▶ **Goal of the exercise**
Write out again each line of the material below, unchanged, from the first one to the line that holds "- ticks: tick".

▶ **Source data**
###

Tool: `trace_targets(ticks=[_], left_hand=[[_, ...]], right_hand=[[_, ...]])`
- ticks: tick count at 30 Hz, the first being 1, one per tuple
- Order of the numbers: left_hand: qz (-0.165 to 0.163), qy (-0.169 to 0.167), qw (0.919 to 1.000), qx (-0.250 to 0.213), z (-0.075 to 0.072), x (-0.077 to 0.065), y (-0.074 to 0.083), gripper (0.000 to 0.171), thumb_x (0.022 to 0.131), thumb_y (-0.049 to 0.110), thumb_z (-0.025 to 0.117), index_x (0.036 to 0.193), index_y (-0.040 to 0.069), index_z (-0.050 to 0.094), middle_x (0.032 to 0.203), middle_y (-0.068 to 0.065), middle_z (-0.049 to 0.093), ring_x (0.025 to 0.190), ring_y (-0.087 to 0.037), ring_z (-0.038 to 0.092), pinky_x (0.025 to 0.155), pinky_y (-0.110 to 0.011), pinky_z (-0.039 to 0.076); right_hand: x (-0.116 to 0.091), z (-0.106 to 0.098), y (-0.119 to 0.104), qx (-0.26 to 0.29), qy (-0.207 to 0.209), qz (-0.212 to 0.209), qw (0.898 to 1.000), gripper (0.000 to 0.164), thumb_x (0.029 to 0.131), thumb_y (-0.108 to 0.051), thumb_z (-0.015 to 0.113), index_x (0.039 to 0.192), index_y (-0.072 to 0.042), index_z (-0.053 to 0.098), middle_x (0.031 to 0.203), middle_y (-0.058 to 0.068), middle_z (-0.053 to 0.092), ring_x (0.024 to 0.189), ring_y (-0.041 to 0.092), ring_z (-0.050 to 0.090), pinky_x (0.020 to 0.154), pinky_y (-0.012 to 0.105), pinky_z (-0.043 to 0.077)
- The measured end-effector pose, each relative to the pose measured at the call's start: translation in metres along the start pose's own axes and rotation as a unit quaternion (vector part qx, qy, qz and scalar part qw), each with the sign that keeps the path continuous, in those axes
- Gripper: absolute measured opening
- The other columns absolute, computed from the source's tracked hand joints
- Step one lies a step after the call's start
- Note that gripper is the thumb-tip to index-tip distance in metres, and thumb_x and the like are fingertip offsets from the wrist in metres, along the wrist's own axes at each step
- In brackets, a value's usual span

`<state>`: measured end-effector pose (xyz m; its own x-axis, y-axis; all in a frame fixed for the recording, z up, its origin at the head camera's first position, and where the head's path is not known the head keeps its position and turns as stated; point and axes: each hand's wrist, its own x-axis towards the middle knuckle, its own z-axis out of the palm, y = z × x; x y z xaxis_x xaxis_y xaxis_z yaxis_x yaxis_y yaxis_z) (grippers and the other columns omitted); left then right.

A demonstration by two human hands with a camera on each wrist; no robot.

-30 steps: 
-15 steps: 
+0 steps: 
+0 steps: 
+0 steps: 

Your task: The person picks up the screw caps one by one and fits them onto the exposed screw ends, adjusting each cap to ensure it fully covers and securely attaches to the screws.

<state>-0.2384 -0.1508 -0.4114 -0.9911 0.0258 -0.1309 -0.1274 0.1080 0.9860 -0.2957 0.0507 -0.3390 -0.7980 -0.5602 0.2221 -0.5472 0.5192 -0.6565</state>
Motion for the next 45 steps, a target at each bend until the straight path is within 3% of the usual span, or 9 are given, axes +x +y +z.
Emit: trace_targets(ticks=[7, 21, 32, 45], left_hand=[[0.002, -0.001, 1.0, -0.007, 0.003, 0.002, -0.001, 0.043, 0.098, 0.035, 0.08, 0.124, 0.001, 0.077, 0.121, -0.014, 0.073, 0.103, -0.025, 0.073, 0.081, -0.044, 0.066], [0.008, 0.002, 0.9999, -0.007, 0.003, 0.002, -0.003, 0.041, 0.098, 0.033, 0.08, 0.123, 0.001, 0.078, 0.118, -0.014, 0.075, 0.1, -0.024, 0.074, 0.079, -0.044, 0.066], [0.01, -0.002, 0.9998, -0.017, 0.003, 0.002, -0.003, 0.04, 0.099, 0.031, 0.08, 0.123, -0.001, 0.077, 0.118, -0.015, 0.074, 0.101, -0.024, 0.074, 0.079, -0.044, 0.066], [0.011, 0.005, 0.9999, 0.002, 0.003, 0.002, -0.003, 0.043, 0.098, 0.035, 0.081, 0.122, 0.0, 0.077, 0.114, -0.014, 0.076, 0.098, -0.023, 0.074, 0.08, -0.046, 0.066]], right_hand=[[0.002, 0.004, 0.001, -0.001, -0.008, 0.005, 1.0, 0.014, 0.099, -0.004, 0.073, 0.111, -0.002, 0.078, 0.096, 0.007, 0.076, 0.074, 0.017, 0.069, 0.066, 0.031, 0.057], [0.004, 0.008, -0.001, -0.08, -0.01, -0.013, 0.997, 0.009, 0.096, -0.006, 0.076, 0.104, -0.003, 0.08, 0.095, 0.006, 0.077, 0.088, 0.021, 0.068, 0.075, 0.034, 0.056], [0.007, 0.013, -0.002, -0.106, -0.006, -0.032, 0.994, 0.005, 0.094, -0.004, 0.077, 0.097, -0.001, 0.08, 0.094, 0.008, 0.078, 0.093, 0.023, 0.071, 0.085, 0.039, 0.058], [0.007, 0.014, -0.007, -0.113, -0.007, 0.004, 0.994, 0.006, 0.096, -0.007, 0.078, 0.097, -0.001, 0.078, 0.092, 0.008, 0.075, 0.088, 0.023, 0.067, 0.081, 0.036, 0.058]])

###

▶ **Response area**
Tool: `trace_targets(ticks=[_], left_hand=[[_, ...]], right_hand=[[_, ...]])`
- ticks: tick count at 30 Hz, the first being 1, one per tuple

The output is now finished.